*** Material to process Section Begins ***

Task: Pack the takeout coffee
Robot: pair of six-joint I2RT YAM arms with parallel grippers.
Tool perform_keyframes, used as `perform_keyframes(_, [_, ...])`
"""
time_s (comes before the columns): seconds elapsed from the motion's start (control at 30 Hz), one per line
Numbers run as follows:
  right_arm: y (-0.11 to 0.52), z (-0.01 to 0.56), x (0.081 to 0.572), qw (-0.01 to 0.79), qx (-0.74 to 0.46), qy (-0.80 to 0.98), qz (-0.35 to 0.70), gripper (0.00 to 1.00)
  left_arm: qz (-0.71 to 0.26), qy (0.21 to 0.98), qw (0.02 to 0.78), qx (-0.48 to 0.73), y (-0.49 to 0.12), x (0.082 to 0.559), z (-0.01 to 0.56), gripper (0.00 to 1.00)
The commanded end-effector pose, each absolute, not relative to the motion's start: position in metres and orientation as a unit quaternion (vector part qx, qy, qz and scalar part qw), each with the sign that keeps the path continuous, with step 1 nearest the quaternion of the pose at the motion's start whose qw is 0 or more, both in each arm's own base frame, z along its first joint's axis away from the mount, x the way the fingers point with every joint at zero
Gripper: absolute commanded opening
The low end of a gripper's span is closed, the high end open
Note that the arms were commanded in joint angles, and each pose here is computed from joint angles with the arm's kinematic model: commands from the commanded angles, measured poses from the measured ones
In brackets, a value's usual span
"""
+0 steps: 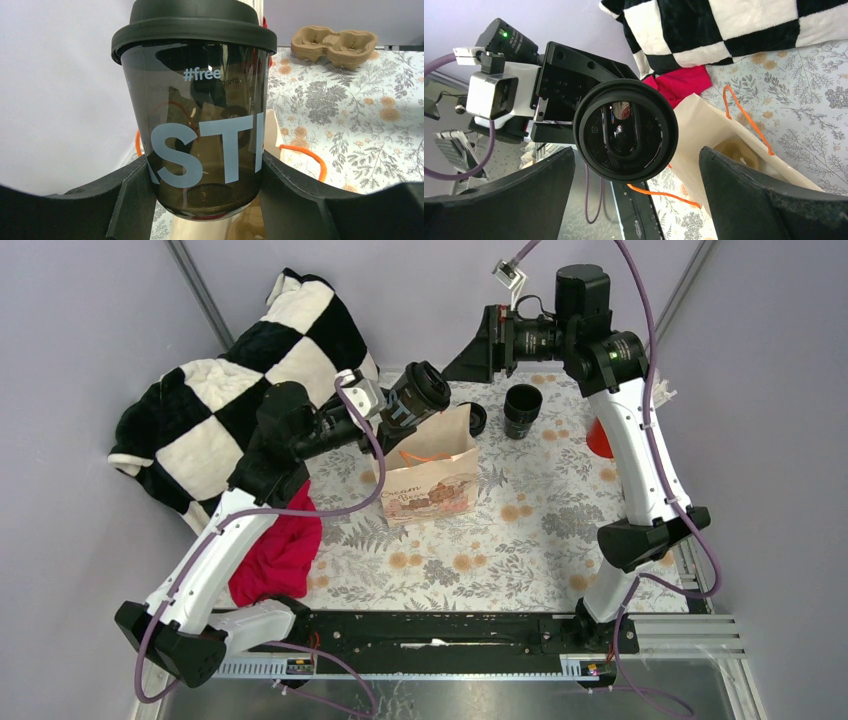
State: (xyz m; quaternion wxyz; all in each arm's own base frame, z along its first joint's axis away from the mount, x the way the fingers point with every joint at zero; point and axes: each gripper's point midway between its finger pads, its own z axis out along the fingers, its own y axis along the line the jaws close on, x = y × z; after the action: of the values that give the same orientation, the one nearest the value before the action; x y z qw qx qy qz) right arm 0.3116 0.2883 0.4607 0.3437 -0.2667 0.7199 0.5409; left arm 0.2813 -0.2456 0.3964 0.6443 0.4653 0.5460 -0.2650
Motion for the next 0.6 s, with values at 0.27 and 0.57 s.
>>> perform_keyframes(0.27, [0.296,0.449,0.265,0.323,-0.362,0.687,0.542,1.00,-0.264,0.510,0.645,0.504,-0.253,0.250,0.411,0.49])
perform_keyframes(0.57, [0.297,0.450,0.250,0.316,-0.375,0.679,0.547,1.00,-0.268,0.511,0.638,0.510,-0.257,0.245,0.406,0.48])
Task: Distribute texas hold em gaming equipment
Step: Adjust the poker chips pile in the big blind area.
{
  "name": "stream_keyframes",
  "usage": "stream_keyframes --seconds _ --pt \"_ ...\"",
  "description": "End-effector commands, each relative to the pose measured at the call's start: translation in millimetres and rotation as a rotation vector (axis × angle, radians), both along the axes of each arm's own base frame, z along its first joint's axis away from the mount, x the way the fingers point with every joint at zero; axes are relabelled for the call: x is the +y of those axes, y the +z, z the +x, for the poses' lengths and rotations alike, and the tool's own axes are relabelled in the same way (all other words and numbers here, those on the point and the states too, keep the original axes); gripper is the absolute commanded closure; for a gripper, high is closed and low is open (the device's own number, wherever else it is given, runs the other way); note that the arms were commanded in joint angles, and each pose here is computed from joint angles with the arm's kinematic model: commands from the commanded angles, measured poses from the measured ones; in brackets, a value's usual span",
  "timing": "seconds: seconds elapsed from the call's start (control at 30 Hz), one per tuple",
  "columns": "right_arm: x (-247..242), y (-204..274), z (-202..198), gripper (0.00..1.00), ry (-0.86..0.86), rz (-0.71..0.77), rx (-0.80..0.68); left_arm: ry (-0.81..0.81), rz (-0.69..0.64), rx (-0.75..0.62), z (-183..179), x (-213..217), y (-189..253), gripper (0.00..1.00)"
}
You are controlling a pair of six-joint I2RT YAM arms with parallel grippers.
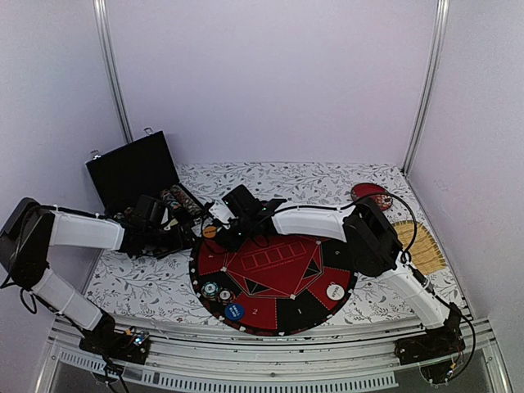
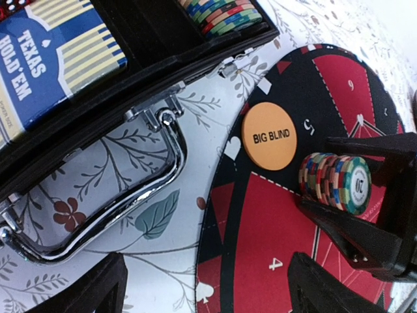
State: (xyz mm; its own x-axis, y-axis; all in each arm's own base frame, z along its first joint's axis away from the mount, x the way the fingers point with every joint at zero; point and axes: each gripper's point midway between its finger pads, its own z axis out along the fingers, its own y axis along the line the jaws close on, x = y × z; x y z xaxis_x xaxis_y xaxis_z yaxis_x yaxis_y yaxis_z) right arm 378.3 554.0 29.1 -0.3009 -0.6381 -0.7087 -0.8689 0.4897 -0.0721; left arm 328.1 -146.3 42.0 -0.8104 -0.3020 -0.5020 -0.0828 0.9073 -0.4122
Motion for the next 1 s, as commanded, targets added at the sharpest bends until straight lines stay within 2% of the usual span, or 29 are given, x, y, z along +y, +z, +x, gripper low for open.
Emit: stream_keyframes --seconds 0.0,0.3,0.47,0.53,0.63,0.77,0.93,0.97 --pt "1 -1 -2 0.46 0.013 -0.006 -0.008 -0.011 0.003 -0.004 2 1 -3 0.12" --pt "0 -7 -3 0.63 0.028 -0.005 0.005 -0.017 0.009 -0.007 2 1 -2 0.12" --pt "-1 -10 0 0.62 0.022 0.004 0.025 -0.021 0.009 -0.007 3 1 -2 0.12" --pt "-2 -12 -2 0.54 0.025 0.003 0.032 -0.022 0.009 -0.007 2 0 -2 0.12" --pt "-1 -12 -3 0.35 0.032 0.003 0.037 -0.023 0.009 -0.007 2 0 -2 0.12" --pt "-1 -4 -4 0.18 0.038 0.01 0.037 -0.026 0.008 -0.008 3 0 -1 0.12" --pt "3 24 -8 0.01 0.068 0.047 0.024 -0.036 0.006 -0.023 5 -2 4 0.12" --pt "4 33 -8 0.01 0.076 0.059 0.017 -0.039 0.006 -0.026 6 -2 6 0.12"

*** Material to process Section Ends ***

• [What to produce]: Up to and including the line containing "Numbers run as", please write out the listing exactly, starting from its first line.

• [Exercise response]:
Task: Pack the takeout coffee
Robot: pair of six-joint I2RT YAM arms with parallel grippers.
Tool perform_keyframes, used as `perform_keyframes(_, [_, ...])`
"""
time_s (comes before the columns): seconds elapsed from the motion's start (control at 30 Hz), one per line
Numbers run as follows:

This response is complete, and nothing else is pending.